OMG Please Don’t Hoard Gasoline in Plastic Bags
Late last week, an attack by ransomware hackers shut down Colonial Pipeline, a 5,500 mile pipeline system that carries about 3 million barrels of fuel from Texas to New York every day and accounts for about half of the East Coast’s fuel supply.
Some states have already been affected by minor gas shortages but even more are being hit by the perception of gas shortages. Which had led to some truly ill-advised reactions.
I’m crying at how every time something happens, Americans turn into the cast of the office pic.twitter.com/P0coDp6JfX
— | (@shOoObz) May 12, 2021
Yes, in a move that is reminiscent of the Great Toilet Paper Panic of 2020 but so much more dangerous, people have begun hoarding gasoline. And some of them are just using any old containers they have lying around.
Like this person who just used grocery bags (!) without any apparent forethought as to how they would seal the bags once they were filled with gas:
Oh, shit. #gasshortage? Better pick up a couple extra bags. pic.twitter.com/a09ue2eQfK
— Fiendishly Yours, (@FiendishlyYours) May 11, 2021
Or this person who presumably swung by the Container Store on their way to the gas station:
Man What?? pic.twitter.com/FS7GAZOdTE
— Darnell 😈 (@Consistent__D) May 12, 2021
Or this nightmare on wheels:
1800 lb rated trailer, 1000 lb rated strap, 3000 lbs of fuel with no hazmat placard LET’S GOOOOOOOOO pic.twitter.com/Q8zRmu0uOV
— Hunter Biden’s laptop repair guy (@evren__7) May 12, 2021
The U.S. Consumer Product Safety Commission should not have to be out here telling people not to put gasoline into plastic bags and yet here we are.
Do not fill plastic bags with gasoline.
— US Consumer Product Safety Commission (@USCPSC) May 12, 2021
It’s truly astounding.
Genuinely amazing to see It’s Always Sunny in Philadelphia episodes come to life https://t.co/35bvmJBdaf pic.twitter.com/JYYhtbGUlV
— Parker Molloy (@ParkerMolloy) May 12, 2021
(Update: 5/14: The images of people filling plastic bags with gasoline have been revealed to be unrelated to the Colonial Pipeline shutdown. They were both taken in 2019–one in Mexico and one in Houston, Texas, because bad ideas are nothing new. We’ve always been like this!)
Several governors have declared states of emergency, although that has more to do with preventing price gouging than the threat of an actual shortage. Historically, most East Coast states have been able to find alternative fuel supplies in times of emergency (like during hurricanes or one of the pipeline’s many leakages.) That’s not to say the shutdown is having no effect on gas availability but again, just as with last year’s toilet paper shortage, the long lines and limited supplies at gas stations in some states would seem to be due to fear and hoarding more than anything else.
[hoarding way more gas than i need because of scary headlines] damn you, joe biden, for this gas shortage pic.twitter.com/gEiU0hUJhc
— Bobby Lewis (@revrrlewis) May 12, 2021
Filling garbage bags full of unleaded gasoline, burying the gasoline in my backyard, then screaming at Mr. Biden on my tv for not giving me enough gas for the 11th bag
— Asawin Suebsaeng (@swin24) May 12, 2021
In a strange twist, DarkSide, the Russian hacking group responsible for the attack, released a statement Monday saying they are “apolitical” and that this wasn’t about targeting a specific government or “geopolitics,” but just about getting money. They also said they’d be more careful in choosing their targets in the future so as to avoid “social consequences.”

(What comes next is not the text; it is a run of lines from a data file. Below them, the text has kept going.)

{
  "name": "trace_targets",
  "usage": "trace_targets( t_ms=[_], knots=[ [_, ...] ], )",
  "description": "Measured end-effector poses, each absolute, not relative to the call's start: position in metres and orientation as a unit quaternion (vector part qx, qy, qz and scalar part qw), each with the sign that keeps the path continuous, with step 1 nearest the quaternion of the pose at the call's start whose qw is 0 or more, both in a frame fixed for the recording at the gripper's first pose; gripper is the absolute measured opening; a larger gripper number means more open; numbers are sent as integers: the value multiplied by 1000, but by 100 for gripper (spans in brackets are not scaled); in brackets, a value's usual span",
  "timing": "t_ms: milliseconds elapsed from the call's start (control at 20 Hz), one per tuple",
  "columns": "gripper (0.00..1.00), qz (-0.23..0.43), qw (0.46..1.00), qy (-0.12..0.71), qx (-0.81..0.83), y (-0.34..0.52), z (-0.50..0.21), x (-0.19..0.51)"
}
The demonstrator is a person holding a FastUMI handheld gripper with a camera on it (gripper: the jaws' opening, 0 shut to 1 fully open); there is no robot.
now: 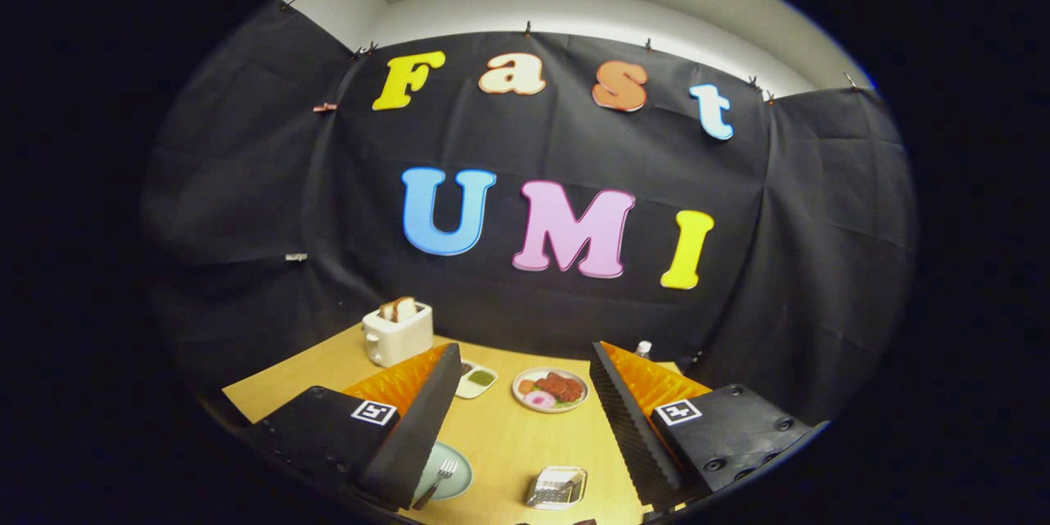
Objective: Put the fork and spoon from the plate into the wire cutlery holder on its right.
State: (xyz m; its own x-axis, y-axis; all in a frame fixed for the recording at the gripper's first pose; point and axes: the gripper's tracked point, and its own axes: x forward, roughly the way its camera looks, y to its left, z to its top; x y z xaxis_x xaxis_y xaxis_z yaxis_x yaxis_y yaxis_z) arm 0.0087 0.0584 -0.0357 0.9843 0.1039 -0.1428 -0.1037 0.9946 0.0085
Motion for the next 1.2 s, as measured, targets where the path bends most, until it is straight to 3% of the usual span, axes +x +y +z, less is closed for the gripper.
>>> trace_targets(
  t_ms=[300,500,550,700,850,1000,1100,1200],
  knots=[
    [98,149,956,252,-11,129,-139,-11],
    [96,175,914,366,1,163,-219,-25],
    [90,174,903,392,6,167,-241,-26],
    [87,162,869,466,16,178,-292,-31],
    [59,143,850,507,17,183,-340,-26],
    [60,120,836,536,2,181,-374,-20],
    [50,113,826,552,-1,184,-389,-16],
    [50,100,817,567,-7,184,-404,-15]
  ],
)
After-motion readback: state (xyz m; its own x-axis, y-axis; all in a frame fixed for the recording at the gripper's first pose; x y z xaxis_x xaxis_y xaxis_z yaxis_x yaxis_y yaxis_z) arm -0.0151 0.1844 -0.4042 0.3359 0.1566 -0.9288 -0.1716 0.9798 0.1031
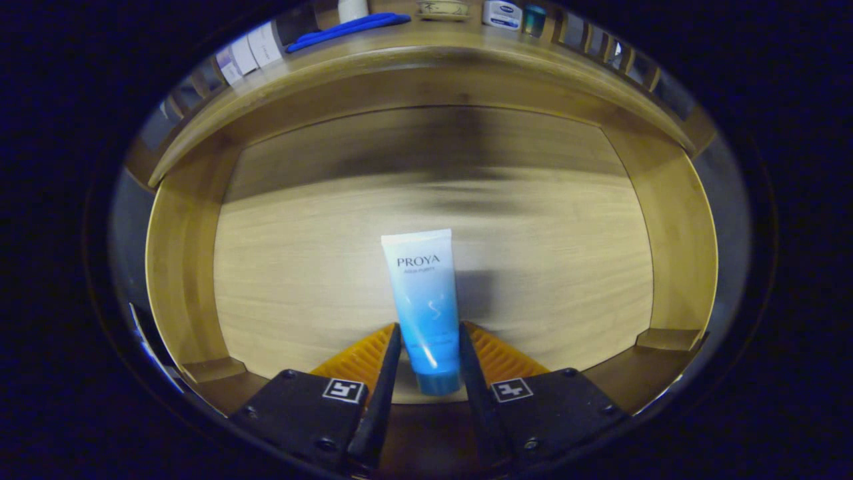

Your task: Pull open the drawer, take out the items inside it, and place them on the countertop above the cabinet.

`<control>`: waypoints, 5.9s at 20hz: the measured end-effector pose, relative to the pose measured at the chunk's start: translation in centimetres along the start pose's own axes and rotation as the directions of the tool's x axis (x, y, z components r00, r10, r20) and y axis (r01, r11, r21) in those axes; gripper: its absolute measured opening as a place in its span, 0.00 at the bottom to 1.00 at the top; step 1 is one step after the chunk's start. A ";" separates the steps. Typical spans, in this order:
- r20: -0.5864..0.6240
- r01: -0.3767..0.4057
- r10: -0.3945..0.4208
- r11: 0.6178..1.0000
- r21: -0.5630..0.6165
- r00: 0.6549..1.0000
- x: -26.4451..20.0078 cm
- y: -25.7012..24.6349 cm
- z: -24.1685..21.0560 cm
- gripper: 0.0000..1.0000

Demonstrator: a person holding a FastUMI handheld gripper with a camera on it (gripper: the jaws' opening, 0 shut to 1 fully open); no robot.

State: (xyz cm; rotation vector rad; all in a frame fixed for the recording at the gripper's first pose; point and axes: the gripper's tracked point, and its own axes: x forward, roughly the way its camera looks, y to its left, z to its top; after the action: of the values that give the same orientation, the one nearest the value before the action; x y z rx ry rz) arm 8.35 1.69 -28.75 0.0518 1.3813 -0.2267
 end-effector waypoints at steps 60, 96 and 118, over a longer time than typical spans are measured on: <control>0.426 -0.099 0.110 0.994 -0.049 0.898 -12.2 3.0 22.1 0.51; 0.830 -0.020 0.277 0.952 -0.306 0.485 -18.2 -0.6 -8.4 0.92; 0.857 0.042 0.119 0.986 -0.161 0.502 -6.6 -1.2 -6.5 0.91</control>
State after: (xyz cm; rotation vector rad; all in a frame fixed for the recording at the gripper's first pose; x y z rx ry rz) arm 0.70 2.48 -23.40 -0.1593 0.3526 -0.0678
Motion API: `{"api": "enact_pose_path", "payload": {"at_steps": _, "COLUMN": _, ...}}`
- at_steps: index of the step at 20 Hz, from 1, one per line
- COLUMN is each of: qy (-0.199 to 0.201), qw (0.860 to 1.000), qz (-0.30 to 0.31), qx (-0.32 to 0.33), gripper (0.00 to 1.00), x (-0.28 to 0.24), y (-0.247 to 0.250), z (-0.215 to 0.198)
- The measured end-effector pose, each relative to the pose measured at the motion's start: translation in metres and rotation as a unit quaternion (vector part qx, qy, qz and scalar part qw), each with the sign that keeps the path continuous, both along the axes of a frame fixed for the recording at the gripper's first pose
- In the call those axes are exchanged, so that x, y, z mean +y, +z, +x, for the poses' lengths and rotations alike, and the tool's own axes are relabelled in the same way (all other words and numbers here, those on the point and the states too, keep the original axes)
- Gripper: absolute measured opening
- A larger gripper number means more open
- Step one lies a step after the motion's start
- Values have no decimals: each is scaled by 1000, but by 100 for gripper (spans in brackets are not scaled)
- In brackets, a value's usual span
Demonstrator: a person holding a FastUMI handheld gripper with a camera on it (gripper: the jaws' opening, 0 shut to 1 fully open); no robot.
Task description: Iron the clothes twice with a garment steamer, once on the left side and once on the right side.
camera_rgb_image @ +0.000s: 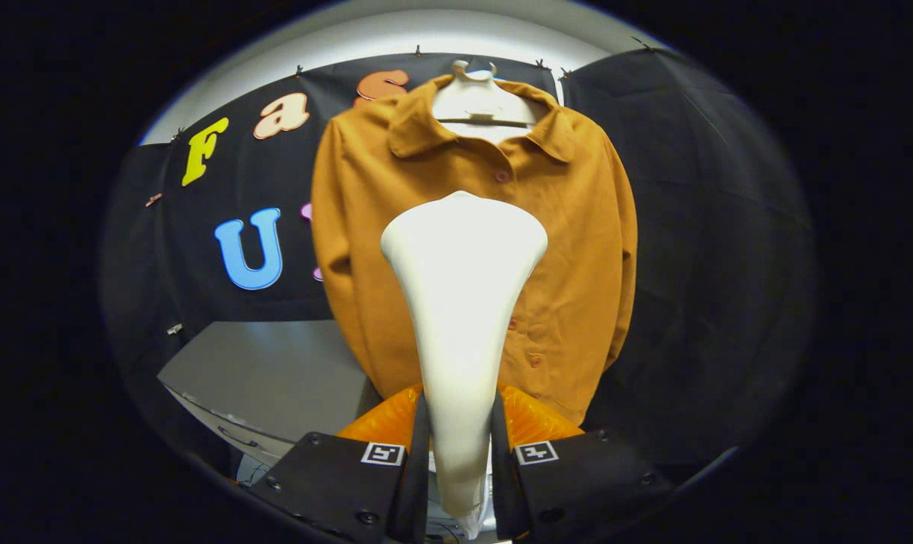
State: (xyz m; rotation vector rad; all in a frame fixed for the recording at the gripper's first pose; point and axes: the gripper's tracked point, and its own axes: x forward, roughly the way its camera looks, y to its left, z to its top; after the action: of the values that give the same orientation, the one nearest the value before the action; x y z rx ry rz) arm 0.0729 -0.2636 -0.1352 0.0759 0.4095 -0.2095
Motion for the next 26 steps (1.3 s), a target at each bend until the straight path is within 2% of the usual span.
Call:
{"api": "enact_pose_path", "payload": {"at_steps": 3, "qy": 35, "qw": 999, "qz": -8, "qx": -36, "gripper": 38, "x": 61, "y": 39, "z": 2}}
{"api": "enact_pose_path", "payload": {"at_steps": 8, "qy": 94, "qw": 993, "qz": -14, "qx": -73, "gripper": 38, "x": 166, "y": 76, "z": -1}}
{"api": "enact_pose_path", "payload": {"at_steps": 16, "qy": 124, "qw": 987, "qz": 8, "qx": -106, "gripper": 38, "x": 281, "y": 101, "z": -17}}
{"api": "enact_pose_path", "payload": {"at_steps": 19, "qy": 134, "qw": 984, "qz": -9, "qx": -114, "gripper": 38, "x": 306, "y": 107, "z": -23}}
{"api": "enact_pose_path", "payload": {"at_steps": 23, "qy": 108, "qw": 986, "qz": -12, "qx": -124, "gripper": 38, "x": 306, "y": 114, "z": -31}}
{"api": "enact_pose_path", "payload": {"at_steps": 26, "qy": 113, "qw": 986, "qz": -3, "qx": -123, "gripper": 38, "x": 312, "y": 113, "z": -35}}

Which is a strange thing to say given that two of the most frequent targets of ransomware—when hackers threaten to release a company or organization’s users’ private data unless a ransom is paid–happen to be hospitals and schools. I don’t know DarkSide’s policy on targeting those sorts of vulnerable organizations specifically but if they’re going to go out of their way to apologize for “social consequences,” it seems like that’s a more important place to start.